Linux: Troubleshooting Performance Issues

CPU Issues

High CPU usage

What process is using the CPU?
Use top or htop to see what process is using the CPU
Optimize the code or limit the number of processes running

High load average

This issue occurs when the number of processes waiting to be executed exceeds the system's processing capacity.

Check output of uptime or top
Is the system overloaded?
Are there too many processes running simultaneously?
Or is it one process that is causing the backlog?
What quey to optimize if it is a db process?
Maybe offload some tasks to another server
Maybe swap CPU with one with better specs

High context switching

A context switching is when the CPU switches between different processes to allocated resources. A context refers to the state of a running process that allows the CPU to resume a process later (Running, Waiting, and Stopped).

Too many context switches lead to inefficiency and higher CPU usage.

Check context switching with vmstat or pidstat.

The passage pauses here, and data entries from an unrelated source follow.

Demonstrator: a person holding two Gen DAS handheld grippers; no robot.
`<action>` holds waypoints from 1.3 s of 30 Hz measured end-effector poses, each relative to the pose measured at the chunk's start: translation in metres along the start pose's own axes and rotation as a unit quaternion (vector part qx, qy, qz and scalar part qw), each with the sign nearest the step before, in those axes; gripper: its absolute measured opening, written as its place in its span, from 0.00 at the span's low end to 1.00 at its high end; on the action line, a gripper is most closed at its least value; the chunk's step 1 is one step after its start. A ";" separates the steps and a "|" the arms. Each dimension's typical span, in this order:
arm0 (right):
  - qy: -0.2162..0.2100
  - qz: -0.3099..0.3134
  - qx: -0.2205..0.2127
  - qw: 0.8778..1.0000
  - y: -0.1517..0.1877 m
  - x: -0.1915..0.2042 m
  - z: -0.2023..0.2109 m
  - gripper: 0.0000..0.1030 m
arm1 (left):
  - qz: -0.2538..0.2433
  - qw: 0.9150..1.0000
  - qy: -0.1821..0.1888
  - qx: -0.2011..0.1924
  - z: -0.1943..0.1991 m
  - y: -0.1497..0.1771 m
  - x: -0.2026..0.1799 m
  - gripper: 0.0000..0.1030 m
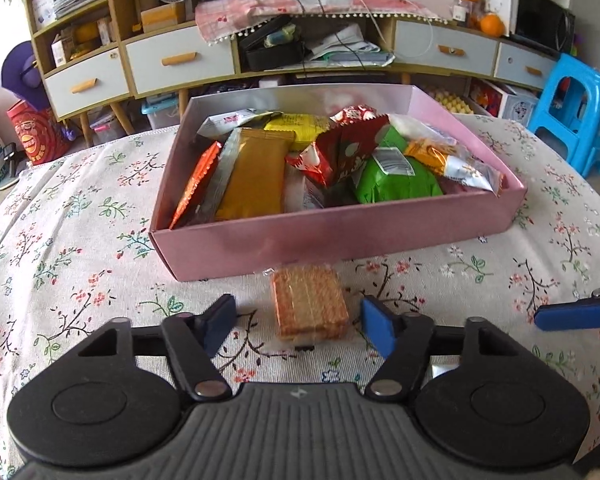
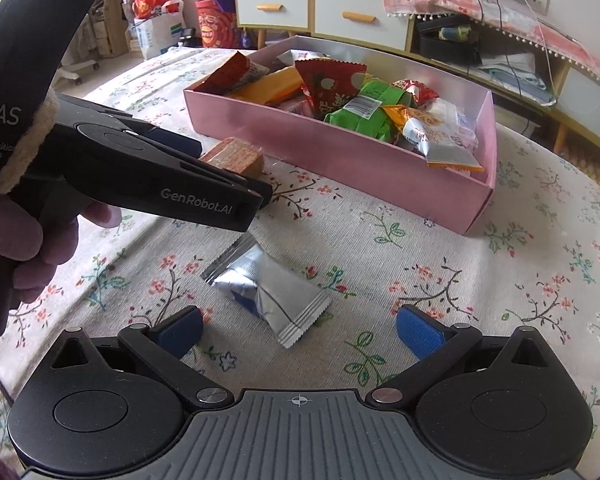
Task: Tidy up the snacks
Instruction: 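Grasp the wafer biscuit with the left tool while the right tool grasps the silver packet, then carry the wafer biscuit and silver packet over the pink box with both tools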
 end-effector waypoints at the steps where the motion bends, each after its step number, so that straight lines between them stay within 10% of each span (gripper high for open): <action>1: 0.002 0.000 0.000 1.000 -0.002 0.000 -0.001 0.99 | 0.004 1.000 -0.001 0.001 0.000 -0.001 0.001 0.55; 13: 0.006 -0.003 -0.003 1.000 -0.015 0.004 -0.003 0.77 | 0.013 1.000 0.019 0.018 0.002 -0.003 0.005 0.33; 24: 0.003 -0.015 -0.002 1.000 -0.020 0.006 0.001 0.28 | 0.019 0.999 0.031 0.034 0.006 -0.001 0.008 0.32; 39: 0.014 -0.107 0.025 0.994 -0.022 -0.019 0.009 0.25 | 0.081 0.992 0.062 0.074 0.016 0.003 0.020 0.31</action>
Point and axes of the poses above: each gripper's, at about its wrist camera, not at the fingertips, and z roughly against the way its jaws point, x to its left, y to its underside, the point moved 8 cm from there along -z, roughly the way its jaws point, and after that the axes turned 2 degrees about y, right-handed, at the moved point
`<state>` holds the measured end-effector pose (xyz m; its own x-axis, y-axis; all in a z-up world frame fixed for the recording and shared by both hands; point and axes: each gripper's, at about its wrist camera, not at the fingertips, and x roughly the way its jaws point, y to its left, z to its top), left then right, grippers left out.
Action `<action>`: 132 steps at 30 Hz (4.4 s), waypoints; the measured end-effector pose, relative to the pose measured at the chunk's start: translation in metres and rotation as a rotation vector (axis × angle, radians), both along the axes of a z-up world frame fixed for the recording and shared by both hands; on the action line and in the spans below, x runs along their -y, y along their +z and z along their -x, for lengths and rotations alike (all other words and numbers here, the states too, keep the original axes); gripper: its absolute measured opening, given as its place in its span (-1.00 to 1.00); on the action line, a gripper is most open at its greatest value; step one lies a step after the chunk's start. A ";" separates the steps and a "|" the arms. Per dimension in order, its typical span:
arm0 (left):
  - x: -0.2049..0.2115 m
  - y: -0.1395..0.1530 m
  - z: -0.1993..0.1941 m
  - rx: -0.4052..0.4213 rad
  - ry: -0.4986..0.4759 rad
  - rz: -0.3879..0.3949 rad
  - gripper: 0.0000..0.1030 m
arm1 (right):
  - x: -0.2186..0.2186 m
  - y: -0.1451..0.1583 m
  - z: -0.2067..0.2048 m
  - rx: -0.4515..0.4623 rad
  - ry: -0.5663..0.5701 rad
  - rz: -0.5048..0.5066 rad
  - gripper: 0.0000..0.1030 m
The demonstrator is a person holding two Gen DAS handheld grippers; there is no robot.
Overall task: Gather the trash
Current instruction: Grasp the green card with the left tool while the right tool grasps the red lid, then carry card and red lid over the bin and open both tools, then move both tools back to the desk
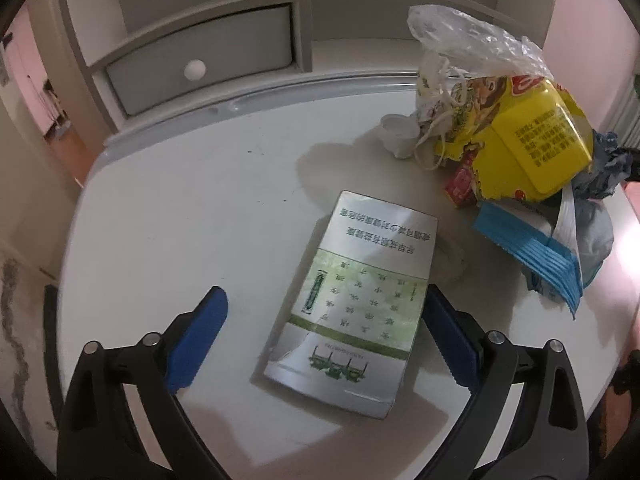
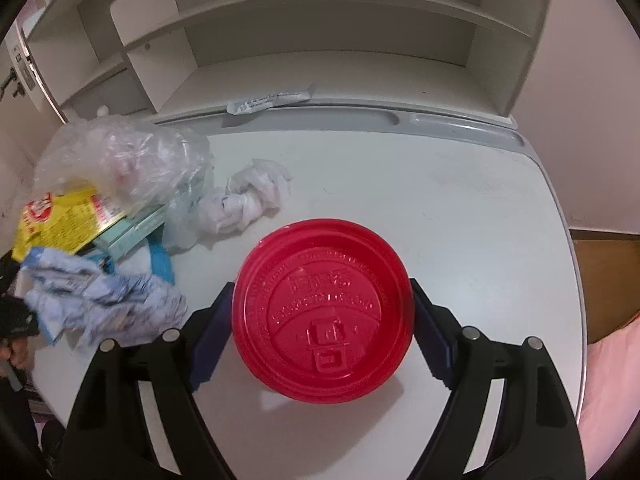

Check the number of context switches per second.
How many context switches per second do we have
More than 500-1000 context switches per second is considered high and may indicate that the system is overwhelmed
Maybe reduce the number of running processes
Optimize applications to use fewer threads
Adjust system limits

CPU bottleneck

This issue occurs when the CPU is the limiting factor in system performance.

The CPU usage is consistently high (above 80%)
Are tasks processing take too long?
Load average exceeds the number of available CPU cores
Use top and htop to identify processes that are using an inordinate amount of CPU time
Optime the processes using the CPU
Maybe a hardware upgrade is needed

Memory Issues

Swapping Issues

This issue occurs when the system runs out of physical memory (RAM) and starts using the hard drive as virtual memory

Is the system running out of swap space?
The swap file is typical located at /swapfile or on a dedicated swap partition
Identify swap space with swapon -s
Has the system performance degraded?
What does top and htop say about swap usage?
Is the usage more that 10%? That might be high
Monitor swap usage with free -h or vmstat
Maybe more physical RAM is needed
Or adjust the swappiness kernel value. ex: sudo sysctl vm.swappiness=10

Out of Memory (OOM) Errors

This issue happens when the system runs out of both physical and virtual memory

Are critical processes been unexpectedly terminated?
Check logs for OOM in system logs
Adjust application configurations to optimize memory usage
Increase RAM
Adjust swap space

Disk I/O Issues

This issue occurs when the system slows down due to delays in reading from or writing to storage device.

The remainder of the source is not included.